=== Instructions for the task ===
Tell me, please, how many lines in the records below include the word "frame". Give no more than the number.

=== Extracted data ===
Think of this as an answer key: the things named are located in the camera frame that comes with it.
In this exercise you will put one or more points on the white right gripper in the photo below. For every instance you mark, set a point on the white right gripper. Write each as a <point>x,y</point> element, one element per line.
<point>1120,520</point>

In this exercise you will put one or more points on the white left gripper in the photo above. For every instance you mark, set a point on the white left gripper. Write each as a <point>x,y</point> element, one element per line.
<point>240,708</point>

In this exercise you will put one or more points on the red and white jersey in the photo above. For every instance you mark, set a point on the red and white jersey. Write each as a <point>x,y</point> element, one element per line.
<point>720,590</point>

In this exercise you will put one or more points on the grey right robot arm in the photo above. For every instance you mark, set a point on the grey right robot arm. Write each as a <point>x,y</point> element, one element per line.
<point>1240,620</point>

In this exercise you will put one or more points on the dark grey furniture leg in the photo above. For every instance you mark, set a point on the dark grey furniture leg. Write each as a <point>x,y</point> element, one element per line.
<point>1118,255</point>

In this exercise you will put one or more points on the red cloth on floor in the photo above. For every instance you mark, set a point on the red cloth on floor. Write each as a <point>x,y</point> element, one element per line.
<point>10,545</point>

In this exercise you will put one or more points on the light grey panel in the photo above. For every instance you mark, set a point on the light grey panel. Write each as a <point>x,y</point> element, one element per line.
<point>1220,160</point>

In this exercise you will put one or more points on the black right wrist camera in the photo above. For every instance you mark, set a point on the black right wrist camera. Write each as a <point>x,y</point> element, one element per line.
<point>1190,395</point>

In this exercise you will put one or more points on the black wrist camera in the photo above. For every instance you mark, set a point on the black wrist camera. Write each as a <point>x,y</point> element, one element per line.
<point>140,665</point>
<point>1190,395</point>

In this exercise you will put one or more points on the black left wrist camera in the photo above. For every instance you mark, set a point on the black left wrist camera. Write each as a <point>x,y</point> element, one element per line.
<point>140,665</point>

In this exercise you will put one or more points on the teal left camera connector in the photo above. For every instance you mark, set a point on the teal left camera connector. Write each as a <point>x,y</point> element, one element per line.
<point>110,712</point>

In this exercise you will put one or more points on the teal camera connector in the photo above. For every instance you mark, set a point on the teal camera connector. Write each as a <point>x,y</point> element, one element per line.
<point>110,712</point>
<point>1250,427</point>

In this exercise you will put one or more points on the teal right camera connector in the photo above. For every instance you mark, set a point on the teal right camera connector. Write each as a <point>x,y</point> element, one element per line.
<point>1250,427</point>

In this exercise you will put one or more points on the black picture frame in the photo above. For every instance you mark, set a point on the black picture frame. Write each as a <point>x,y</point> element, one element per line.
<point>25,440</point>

=== Task response ===
2